On the Firestore side, always validate ownership and scope before reading or writing. Avoid using raw client IDs to construct document paths. Instead, map authenticated user identities to Firestore document references on the server:

defmodule MyAppWeb.UserController do
  use MyAppWeb, :controller

  def show(conn, %{"id" => id}) do
    with {:ok, user} <- Accounts.get_user_by_id(id),
         true <- Accounts.user_owns?(conn.assigns.current_user, user) do
      case Firestore.get_document("users", user.external_id) do
        {:ok, data} -> json(conn, data)
        {:error, _} -> send_resp(conn, 404, "Not found")
      end
    else
      _ -> send_resp(conn, 403, "Forbidden")
    end
  end
end

To reduce Firestore read amplification, cache or batch requests where appropriate, and ensure queries are indexed and scoped tightly. Avoid returning large document sets to unauthenticated endpoints; require authentication and apply strict filters. Combine these practices with middleBrick’s continuous monitoring and GitHub Action integration (PR gates) to ensure new changes do not introduce regressions in rate control or data exposure risks.
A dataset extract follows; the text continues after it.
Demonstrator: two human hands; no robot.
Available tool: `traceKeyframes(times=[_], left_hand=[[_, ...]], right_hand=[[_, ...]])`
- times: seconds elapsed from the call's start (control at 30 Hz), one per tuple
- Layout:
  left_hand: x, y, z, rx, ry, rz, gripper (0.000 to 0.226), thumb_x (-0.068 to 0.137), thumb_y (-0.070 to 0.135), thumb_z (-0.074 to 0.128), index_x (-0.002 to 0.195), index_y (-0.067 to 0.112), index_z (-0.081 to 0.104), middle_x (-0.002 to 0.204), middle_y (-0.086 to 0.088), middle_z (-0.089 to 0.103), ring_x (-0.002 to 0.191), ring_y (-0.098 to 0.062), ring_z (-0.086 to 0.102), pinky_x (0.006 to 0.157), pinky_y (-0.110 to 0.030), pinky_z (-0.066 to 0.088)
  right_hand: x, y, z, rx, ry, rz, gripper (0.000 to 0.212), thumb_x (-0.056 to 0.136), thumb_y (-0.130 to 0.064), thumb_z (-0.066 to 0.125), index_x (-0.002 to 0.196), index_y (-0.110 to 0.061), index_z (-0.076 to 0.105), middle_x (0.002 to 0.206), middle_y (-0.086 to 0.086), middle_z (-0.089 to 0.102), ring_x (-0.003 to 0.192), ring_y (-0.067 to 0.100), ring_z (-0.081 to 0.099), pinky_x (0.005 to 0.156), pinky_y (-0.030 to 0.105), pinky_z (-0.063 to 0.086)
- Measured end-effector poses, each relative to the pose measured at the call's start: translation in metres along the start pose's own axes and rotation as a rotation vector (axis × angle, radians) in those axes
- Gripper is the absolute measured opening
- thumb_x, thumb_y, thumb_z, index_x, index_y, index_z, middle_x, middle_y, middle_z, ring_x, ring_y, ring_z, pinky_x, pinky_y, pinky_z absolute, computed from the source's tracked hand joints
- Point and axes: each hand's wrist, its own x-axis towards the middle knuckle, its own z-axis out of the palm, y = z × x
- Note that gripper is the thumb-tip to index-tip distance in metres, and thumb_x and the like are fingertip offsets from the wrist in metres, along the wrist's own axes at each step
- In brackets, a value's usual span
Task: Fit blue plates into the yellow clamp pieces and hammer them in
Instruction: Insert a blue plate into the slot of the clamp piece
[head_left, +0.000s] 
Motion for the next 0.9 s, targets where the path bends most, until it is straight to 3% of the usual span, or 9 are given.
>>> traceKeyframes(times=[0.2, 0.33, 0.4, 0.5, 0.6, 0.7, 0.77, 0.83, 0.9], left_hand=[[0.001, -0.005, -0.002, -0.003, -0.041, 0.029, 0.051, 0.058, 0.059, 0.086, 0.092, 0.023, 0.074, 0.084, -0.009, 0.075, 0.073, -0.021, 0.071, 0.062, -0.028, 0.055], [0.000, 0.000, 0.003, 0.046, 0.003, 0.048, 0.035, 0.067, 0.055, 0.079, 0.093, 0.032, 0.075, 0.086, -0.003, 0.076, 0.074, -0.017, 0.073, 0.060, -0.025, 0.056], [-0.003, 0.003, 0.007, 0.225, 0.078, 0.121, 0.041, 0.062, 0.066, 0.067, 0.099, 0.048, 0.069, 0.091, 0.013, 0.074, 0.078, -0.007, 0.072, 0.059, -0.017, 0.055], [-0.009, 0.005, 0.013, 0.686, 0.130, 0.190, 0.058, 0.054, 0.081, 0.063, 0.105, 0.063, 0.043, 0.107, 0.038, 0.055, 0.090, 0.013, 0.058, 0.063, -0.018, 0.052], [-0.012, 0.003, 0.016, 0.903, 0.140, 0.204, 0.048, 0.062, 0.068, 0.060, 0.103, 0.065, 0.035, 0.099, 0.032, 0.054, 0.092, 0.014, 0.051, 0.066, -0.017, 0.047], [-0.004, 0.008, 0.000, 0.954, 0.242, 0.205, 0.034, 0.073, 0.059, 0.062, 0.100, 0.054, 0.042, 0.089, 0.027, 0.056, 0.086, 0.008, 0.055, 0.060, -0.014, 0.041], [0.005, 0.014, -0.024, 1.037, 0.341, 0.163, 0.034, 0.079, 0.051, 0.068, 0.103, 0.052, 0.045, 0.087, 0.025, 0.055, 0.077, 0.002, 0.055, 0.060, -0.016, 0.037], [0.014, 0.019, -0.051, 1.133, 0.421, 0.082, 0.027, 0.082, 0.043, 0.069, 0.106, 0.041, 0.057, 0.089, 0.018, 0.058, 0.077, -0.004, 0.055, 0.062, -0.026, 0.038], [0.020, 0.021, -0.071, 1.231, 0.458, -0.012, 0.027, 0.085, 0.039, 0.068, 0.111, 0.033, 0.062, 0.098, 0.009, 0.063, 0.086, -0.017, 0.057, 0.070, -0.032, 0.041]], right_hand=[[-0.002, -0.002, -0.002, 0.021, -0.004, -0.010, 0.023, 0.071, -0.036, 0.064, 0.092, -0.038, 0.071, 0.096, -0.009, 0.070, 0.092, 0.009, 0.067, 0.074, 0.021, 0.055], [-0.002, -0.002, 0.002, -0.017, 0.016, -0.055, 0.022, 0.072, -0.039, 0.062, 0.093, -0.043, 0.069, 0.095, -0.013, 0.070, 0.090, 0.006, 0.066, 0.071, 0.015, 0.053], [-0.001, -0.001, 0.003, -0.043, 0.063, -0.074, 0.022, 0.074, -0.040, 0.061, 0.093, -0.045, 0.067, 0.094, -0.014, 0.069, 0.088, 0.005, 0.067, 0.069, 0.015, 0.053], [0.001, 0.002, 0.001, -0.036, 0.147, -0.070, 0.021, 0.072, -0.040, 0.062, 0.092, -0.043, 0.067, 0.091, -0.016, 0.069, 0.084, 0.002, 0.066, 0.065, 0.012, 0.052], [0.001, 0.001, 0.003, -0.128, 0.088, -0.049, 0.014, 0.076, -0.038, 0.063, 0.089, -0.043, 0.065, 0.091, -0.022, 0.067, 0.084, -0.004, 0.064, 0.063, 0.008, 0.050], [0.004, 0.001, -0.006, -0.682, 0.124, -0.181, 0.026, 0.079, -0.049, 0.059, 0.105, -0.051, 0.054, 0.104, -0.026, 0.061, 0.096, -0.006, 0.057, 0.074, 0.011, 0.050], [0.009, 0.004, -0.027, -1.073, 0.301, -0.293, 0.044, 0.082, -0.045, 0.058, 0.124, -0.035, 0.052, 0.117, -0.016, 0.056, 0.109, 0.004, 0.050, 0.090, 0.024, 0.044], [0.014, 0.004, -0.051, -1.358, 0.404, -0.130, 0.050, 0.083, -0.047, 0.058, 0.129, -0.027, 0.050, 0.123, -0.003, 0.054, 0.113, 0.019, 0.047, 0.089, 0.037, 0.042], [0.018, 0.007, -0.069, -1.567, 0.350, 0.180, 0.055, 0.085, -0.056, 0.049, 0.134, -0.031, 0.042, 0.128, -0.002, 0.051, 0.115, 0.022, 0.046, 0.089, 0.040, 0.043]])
Frequently Asked Questions

How does middleBrick detect rate abuse risks in Phoenix APIs using Firestore?
middleBrick runs parallel security checks including rate limiting and unsafe consumption analysis. It correlates runtime behavior with OpenAPI/Swagger specs (with full $ref resolution) to identify missing controls around Firestore interactions and enumerates findings tied to OWASP API Top 10 and compliance mappings.
Does middleBrick provide fixes for Firestore rate abuse issues?
middleBrick detects and reports findings with remediation guidance. It does not automatically fix or patch configurations; teams must apply rate-limiting plugs and server-side ownership checks in their Phoenix codebase.